Greetings herenthere, and welcome to thie Forum. I see we share some of the same Collecting Interests. I am also a Collector of Pontiled Colognes, and my wife  likes the Violin Bottles. Over the years I have picked up around 60 different colors and shades. Mostly the larger LV ones made by clevenger and Dell. I am searching for that elusive Smoke, or grey Colored one, if you have one to sell, please let me know. As for the DR initials on the Cologne Bottles, I am not sure what that stands for, but of the 35 or so Colognes in my collection, a handfull of them have those two letters on them. According to the McKearin Wilson Book, these Bottles first started coming to the States from Paris France, then the style became so popular some American Glasshouses started producing them to keep up with the demand. Here is one picture from my collection. On the second one in from the left, You can see the DR inside the circle. Also check out the Cherubs Face halfway down on the one on the right end. The reverse side has the same. These are some of my favorite ones in my collection. If you want to see others from my collection, go back to the previous page in this section, and veiw my post with several group shots. I havent got any to trade, but there are some I am looking to aquire, if you wanted to pm me, with what you have for sale, I might be interested.
     Again, welcome to the Forum, and I look forward to seeing some of your Colognes, and Violins.


----------



## bottle man (Jan 17, 2009)

Hi, Do you have any pontiled sodas for sale? Thanks


----------



## passthebottle (Jan 18, 2009)

Hi herenthere and welcome to the forumn!
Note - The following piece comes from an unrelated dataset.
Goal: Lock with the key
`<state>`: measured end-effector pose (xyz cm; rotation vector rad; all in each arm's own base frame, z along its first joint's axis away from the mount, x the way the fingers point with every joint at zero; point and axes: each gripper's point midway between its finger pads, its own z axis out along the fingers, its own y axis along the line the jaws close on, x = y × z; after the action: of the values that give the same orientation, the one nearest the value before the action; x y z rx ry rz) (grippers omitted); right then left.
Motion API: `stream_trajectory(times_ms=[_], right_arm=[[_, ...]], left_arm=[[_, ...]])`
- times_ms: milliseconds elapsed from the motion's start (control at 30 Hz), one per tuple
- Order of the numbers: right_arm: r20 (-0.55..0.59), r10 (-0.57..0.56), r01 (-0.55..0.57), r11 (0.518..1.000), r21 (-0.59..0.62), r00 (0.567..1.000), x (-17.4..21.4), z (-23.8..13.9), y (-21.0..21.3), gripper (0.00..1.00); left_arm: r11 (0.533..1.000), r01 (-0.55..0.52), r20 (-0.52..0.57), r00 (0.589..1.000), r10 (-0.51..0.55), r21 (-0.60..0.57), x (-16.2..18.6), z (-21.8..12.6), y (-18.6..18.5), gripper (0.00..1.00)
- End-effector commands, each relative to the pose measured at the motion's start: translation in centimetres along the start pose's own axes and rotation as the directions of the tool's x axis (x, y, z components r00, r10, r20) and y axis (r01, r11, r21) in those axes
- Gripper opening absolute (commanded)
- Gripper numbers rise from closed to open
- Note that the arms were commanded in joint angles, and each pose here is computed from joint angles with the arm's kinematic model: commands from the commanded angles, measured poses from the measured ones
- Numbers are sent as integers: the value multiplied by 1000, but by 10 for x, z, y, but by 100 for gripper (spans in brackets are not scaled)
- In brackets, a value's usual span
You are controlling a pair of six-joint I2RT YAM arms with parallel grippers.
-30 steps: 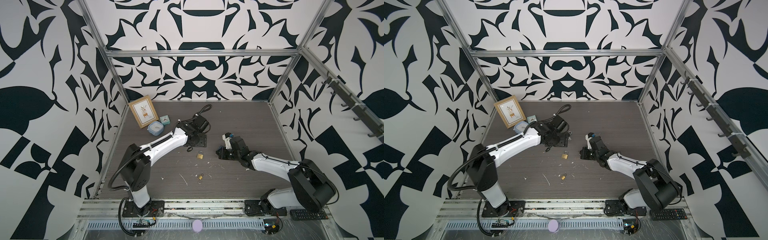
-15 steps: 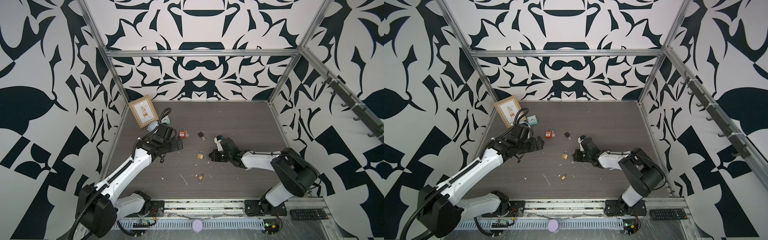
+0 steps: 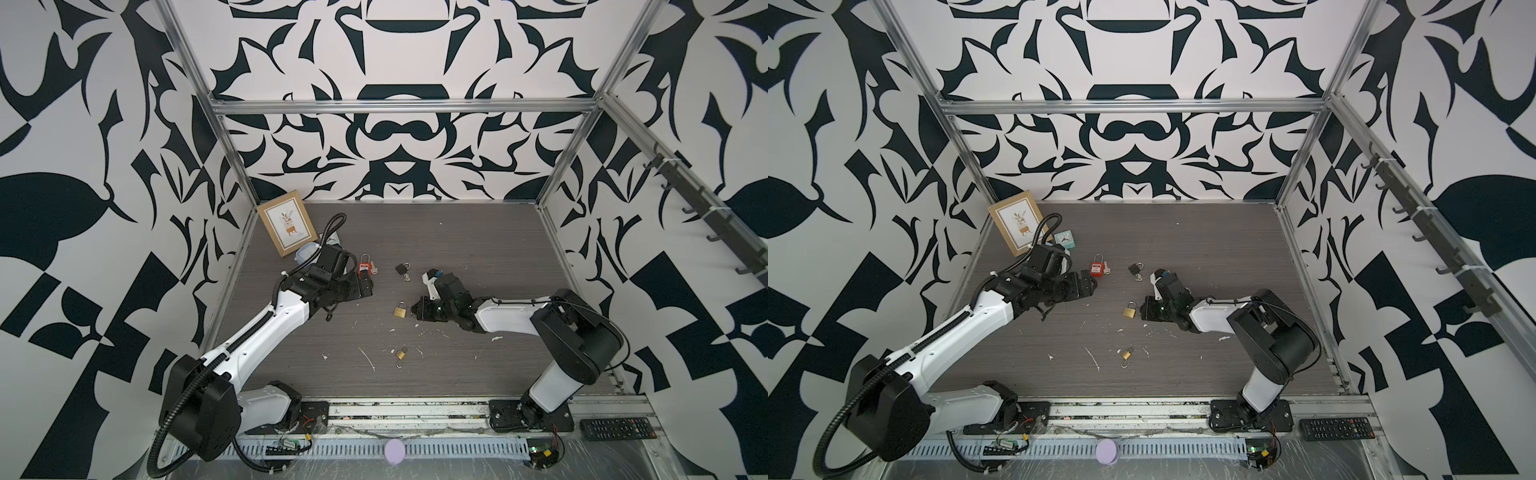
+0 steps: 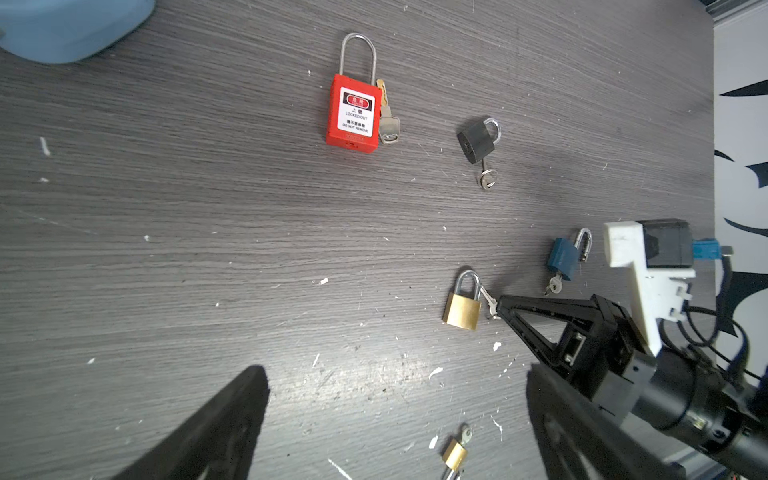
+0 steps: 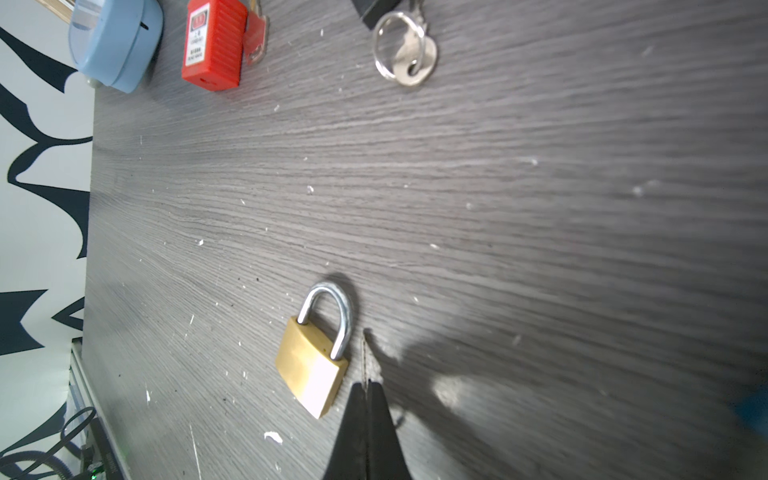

That's a great photograph.


----------



## herenthere (Jan 19, 2009)

Hi Bman, had three that I traded a couple years back. I picked up a box at a flea market in Ark. Nuttin really special, couple OP and a graphite. One had a chipped top and another had a star, but still have a decent round arrow straight side coke from that box. Take care, Rick


----------



## herenthere (Jan 21, 2009)

Hey bnut, very, very nice. Lemme know if you wanna unload any. Here's a pic of a few I have. The front one has the label under glass. It amazes me how they made that one. The bottom, back and front are polished and it's ground for a stopper. I'm thinkin of goin to the Baltimore show. The wife's gonna kick my ____. Anyways, most of these bottles have initials on them. (1). DR (2). DR (3). -- (4). M-I82 (5). -- (6). DR (7). LH (8).-- (9). JH (10). --. 9 has a folded in lip & pontiled. There's a little dirt under the fold. Been soakin it in acid and now gonna try puttin it in an ultrasonic jewelry cleaner. It should come clean. Should?
                                                                              Take care all, Rick


----------



## GuntherHess (Jan 21, 2009)

I see you have a few of those "arab saddle flasks" in the back row of the first photo. Have your ever figured out the true origin of those?


----------



## Dean (Jan 21, 2009)

Rick, I like those flasks and onion.  I had some in my early collection but not now; still enjoy looking at them though. Perhaps you'll be able to advance your collection here on the forum as I have met several good collectors and traders.  I know nothing about the colognes but can learn. Thanks and have a great evening, Dean


----------



## herenthere (Jan 22, 2009)

Hi Gunth, from what I've seen these have been referenced in a couple cases back to the 1600's. Cosbert has em on his site dated to the 1700's. (  http://www.cosbert.com/bottles/collection2002/view_persian_flask200p1.html ). Mckearin also has them pinpointed to either Persia or Austria. I have a couple in different colors and shapes. They are defineately thick walled and made for situations like caravans and rough handling. I'll be posting a ton of my bottles on ebay. I'll let you guys know when, in case you're interested in a nice deal. 
 Take care all. later, Rick


----------



## farmgal (Jan 30, 2009)

Dang I think if I dug up anything that beautiful I would wet myself running to the house to show my husband! What an amazing collection both of you! I'm so jealous! farmgal


----------



## KentOhio (Jan 30, 2009)

I really like the perfumes. You have some I haven't seen before. The JH could stand for Jules Hauel of Philadelphia. That would be my guess.


----------



## GuntherHess (Jan 30, 2009)

> these have been referenced in a couple cases back to the 1600's. Cosbert has em on his site dated to the 1700's.


 
 I think they definately fall into the date range of 1600 to 1960. Its just hard to always tell where since they are all made with ancient techiques.


----------



## coldwater diver (Jan 31, 2009)

Welcome to the forum Herenthere, youve done well collecting in 4 years. Icollect new england glass I'm partial to Stoddard and Keene, if you have anything in that category let me know.    Kevin


----------



## herenthere (Feb 4, 2009)

According to McKearin/Wilson......1830-1860's. Anyone need a few bucks, I could use a few more bottles...................hint botlenut.


----------



## herenthere (Feb 5, 2009)

Thanks Gal, fortunately I didn't have to dig these up and then probably have to tumble them. I haven't done any digging since 86. I'm just your average collector with an exciting hobby, with enough categories, that keeps me out of trouble and hopefully will help someone, that'll help someone, that'll help someone else find that one bottle that'll make their day and maybe even help someone pay some bills....or whatever. Take care, Rick


----------